- Supplied material:

___

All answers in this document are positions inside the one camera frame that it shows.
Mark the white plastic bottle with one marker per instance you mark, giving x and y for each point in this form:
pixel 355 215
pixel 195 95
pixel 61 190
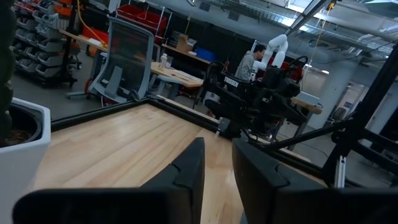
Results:
pixel 163 62

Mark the overhead frame beam with light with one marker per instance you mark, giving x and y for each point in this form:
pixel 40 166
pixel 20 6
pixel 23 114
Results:
pixel 306 15

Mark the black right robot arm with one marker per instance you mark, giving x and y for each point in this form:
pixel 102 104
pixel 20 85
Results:
pixel 270 96

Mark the grey mesh office chair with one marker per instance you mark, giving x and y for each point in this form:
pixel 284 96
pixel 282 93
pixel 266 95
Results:
pixel 129 56

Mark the black frame post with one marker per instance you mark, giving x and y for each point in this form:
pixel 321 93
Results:
pixel 363 115

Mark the long wooden workbench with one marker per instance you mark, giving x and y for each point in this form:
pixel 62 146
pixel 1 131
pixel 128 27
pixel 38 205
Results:
pixel 82 39

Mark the black diagonal frame strut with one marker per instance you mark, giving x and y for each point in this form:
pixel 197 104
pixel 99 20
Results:
pixel 311 134

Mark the white frame bracket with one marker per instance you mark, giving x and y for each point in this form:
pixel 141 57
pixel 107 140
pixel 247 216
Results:
pixel 339 171

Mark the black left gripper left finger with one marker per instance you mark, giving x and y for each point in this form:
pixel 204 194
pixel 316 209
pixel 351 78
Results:
pixel 124 205

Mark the wooden table with white box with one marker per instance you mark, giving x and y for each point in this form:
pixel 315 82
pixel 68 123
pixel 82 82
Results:
pixel 306 104

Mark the person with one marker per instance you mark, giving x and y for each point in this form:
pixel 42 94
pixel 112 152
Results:
pixel 247 67

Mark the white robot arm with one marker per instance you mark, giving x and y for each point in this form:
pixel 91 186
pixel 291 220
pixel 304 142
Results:
pixel 276 49

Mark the red storage bins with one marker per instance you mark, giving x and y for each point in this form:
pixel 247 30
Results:
pixel 140 17

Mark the white plant pot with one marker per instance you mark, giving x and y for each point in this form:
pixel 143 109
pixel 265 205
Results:
pixel 21 171

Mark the storage rack with bins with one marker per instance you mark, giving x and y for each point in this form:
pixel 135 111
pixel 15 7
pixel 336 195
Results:
pixel 40 46

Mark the wooden desk with bottle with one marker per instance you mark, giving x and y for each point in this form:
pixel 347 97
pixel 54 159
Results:
pixel 180 77

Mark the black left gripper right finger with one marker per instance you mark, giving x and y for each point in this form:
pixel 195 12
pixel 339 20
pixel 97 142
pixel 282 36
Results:
pixel 295 202

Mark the blue storage bin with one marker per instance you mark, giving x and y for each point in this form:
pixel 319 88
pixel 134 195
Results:
pixel 205 54

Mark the cardboard box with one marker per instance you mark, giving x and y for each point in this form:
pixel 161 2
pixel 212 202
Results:
pixel 185 43

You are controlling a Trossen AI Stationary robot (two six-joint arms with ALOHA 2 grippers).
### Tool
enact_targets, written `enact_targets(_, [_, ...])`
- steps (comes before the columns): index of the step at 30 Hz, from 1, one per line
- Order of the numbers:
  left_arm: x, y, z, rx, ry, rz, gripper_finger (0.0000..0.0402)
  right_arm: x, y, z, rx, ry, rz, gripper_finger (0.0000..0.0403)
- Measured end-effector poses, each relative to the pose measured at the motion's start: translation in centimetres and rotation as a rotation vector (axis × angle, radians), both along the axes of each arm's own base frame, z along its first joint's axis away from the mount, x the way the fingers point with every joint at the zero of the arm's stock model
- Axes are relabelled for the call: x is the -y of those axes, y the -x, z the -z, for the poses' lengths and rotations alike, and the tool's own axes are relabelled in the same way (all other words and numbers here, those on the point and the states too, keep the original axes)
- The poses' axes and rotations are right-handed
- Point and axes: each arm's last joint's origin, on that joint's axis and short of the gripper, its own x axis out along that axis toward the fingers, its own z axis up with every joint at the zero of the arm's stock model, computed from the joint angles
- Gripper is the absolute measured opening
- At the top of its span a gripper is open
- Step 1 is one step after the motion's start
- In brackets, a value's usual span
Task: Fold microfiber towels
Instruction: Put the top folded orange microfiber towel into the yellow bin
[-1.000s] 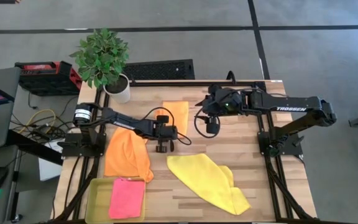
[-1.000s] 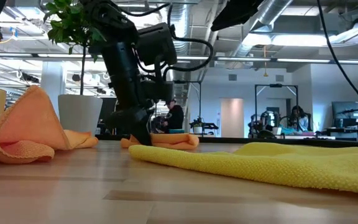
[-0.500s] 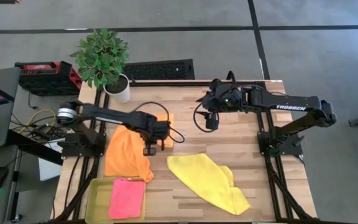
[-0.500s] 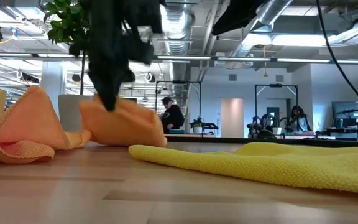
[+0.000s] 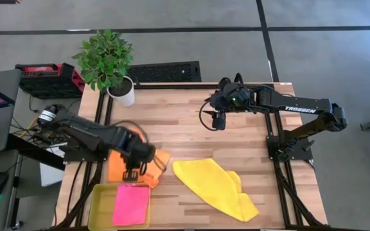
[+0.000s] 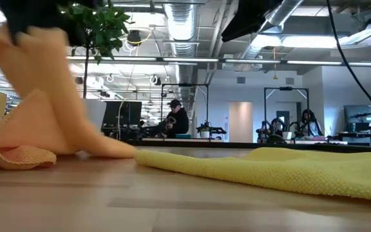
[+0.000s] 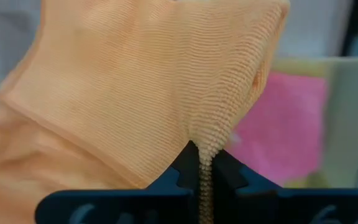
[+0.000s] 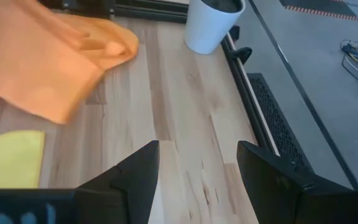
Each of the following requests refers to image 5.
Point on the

___

- Task to carry out: Above are records with pictures; repeat the records exactly and leave the pictures out.

- Solved problem:
All answers in this document are positions inside the one camera frame that it shows.
Mark the white plastic bottle with one marker per instance you mark, giving x and y for each point in this form:
pixel 355 215
pixel 195 95
pixel 61 190
Results:
pixel 163 62

Mark the overhead frame beam with light with one marker per instance you mark, giving x and y for each point in this form:
pixel 40 166
pixel 20 6
pixel 23 114
Results:
pixel 306 15

Mark the black right robot arm with one marker per instance you mark, giving x and y for each point in this form:
pixel 102 104
pixel 20 85
Results:
pixel 270 96

Mark the grey mesh office chair with one marker per instance you mark, giving x and y for each point in this form:
pixel 284 96
pixel 282 93
pixel 266 95
Results:
pixel 129 56

Mark the black frame post with one marker per instance you mark, giving x and y for each point in this form:
pixel 321 93
Results:
pixel 363 115

Mark the long wooden workbench with one marker per instance you mark, giving x and y for each point in this form:
pixel 62 146
pixel 1 131
pixel 128 27
pixel 38 205
Results:
pixel 82 39

Mark the black diagonal frame strut with one marker per instance you mark, giving x and y for each point in this form:
pixel 197 104
pixel 99 20
Results:
pixel 311 134

Mark the white frame bracket with one marker per instance you mark, giving x and y for each point in this form:
pixel 141 57
pixel 107 140
pixel 247 216
Results:
pixel 339 171

Mark the black left gripper left finger with one marker per instance you mark, giving x and y for each point in this form:
pixel 204 194
pixel 316 209
pixel 351 78
Results:
pixel 124 205

Mark the wooden table with white box with one marker per instance you mark, giving x and y for each point in this form:
pixel 315 82
pixel 68 123
pixel 82 82
Results:
pixel 306 104

Mark the person with one marker per instance you mark, giving x and y for each point in this form:
pixel 42 94
pixel 112 152
Results:
pixel 247 67

Mark the white robot arm with one marker per instance you mark, giving x and y for each point in this form:
pixel 91 186
pixel 291 220
pixel 304 142
Results:
pixel 276 49

Mark the red storage bins with one marker per instance you mark, giving x and y for each point in this form:
pixel 247 30
Results:
pixel 140 17

Mark the white plant pot with one marker per instance you mark, giving x and y for each point in this form:
pixel 143 109
pixel 265 205
Results:
pixel 21 171

Mark the storage rack with bins with one marker per instance you mark, giving x and y for each point in this form:
pixel 135 111
pixel 15 7
pixel 336 195
Results:
pixel 40 46

Mark the wooden desk with bottle with one marker per instance you mark, giving x and y for each point in this form:
pixel 347 97
pixel 54 159
Results:
pixel 180 77

Mark the black left gripper right finger with one marker per instance you mark, giving x and y for each point in this form:
pixel 195 12
pixel 339 20
pixel 97 142
pixel 282 36
Results:
pixel 295 202

Mark the blue storage bin with one marker per instance you mark, giving x and y for each point in this form:
pixel 319 88
pixel 134 195
Results:
pixel 205 54

Mark the cardboard box with one marker per instance you mark, giving x and y for each point in this form:
pixel 161 2
pixel 212 202
Results:
pixel 185 43

You are controlling a Trossen AI Stationary robot (two six-joint arms with ALOHA 2 grippers).
### Tool
enact_targets, written `enact_targets(_, [_, ...])`
- steps (comes before the columns): index of the step at 30 Hz, from 1, one per line
- Order of the numbers:
  left_arm: x, y, z, rx, ry, rz, gripper_finger (0.0000..0.0402)
  right_arm: x, y, z, rx, ry, rz, gripper_finger (0.0000..0.0403)
- Measured end-effector poses, each relative to the pose measured at the motion's start: translation in centimetres and rotation as a rotation vector (axis × angle, radians), both along the axes of each arm's own base frame, z along its first joint's axis away from the mount, x the way the fingers point with every joint at the zero of the arm's stock model
- Axes are relabelled for the call: x is the -y of those axes, y the -x, z the -z, for the poses' lengths and rotations alike, and the tool's own axes are relabelled in the same way (all other words and numbers here, those on the point and the states too, keep the original axes)
- The poses' axes and rotations are right-handed
- Point and axes: each arm's last joint's origin, on that joint's axis and short of the gripper, its own x axis out along that axis toward the fingers, its own z axis up with every joint at the zero of the arm's stock model, computed from the joint angles
- Gripper is the absolute measured opening
- At the top of its span a gripper is open
- Step 1 is one step after the motion's start
- In brackets, a value's usual span
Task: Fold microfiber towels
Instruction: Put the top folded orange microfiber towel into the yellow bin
[-1.000s] 
[-1.000s] 
[-0.500s] 
[-0.500s] 
[+0.000s] 
[+0.000s] 
[+0.000s] 
[+0.000s] 
Each of the following requests refers to image 5.
Point on the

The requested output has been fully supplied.